11This is what insiders like young Guy call it. You rubes might know it as the three-point shootout. I was skeptical of this claim, but Wikipedia confirms it. Also: it makes me sad that Tim Legler won the long shot championship in 1996.



Sixth Grade Journal – January 25, 1995

I would like to visit Norway because I would enjoy seeing the rivers, mountains, fjords, and shields12. I think it would be beautiful to see Norway’s many natural features.13


12Apparently a shield is a flat, rocky area typically found in the center of a continent. Oh stop pretending like you already knew. Just stop it.

13A rather ho-hum entry, I think. At the end, Mrs Robertson wrote, “It sounds like a beautiful country!” This is funny because I was really just repeating what we had learned about it in geography class (when I could have been learning that the Utah Jazz were in the Western Conference).

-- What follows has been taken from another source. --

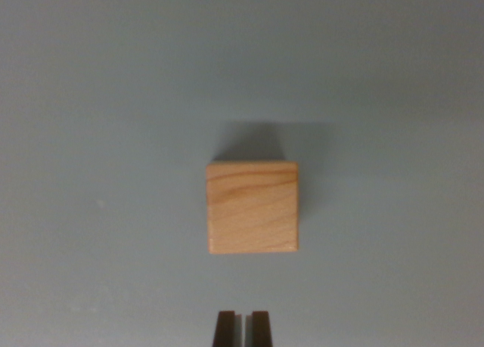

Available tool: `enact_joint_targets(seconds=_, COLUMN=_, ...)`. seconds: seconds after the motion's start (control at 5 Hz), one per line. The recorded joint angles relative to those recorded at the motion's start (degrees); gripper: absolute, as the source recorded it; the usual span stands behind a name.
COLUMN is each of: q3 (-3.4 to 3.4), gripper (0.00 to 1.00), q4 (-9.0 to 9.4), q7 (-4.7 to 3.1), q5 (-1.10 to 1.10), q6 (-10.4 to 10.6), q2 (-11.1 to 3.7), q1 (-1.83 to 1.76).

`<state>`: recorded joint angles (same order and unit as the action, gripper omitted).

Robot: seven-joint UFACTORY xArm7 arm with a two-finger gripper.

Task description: Push wooden cube

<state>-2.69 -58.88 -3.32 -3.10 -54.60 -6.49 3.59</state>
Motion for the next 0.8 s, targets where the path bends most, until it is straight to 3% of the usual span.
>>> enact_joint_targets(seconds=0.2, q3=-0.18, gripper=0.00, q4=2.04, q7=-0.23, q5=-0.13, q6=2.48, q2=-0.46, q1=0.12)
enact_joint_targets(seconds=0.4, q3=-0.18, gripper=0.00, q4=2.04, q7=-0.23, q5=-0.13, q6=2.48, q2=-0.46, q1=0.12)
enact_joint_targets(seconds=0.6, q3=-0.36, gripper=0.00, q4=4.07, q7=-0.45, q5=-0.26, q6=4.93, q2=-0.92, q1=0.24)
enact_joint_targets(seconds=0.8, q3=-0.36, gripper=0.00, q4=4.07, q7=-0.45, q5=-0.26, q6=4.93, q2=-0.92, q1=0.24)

Sixth Grade Journal – January 26, 1995

Today I have a basketball game vs. Hatcher at the Hager gymnasium at 5:15 p.m.14


14At the end of this entry, Mrs Robertson wrote, “How did you do?” We played Hatcher, Mrs Robertson. No offense to any Hatcher Elementary alums that might read this, but we destroyed them every time. At least Crabbe and Poage could put up a fight.



Sixth Grade Journal – January 31, 1995

My favorite subject in school is definetely, positevely15, without a doubt has got to16 math in Mrs. Roberson’s17 class, I am good at it.18


15You can bet that the subject isn’t going to be spelling. Just a hunch.

16Or grammar, as if they even teach that in elementary school.

17Whoa whoa, Mrs Roberson? No “t” in her name? What the fudge is going on here? I’m beginning to think that my memory is mostly a lie.

18At the end of this entry, Mrs Robertson (yes, I’m still calling her that, dammit) wrote, “Do you like ‘Challenge Group?’” Continuing with the theme of my memory being a lie, I can firmly say that I don’t remember “Challenge Group” at all. All I remember from sixth grade math is doing multiplication busy work, racing other kids in the class to see who could finish the work first. We would bet a quarter so that when I won I could buy more NBA pencils from the dispenser in the office. Then again, as we are steadily learning, I could just be making stuff up or remembering stuff I made up.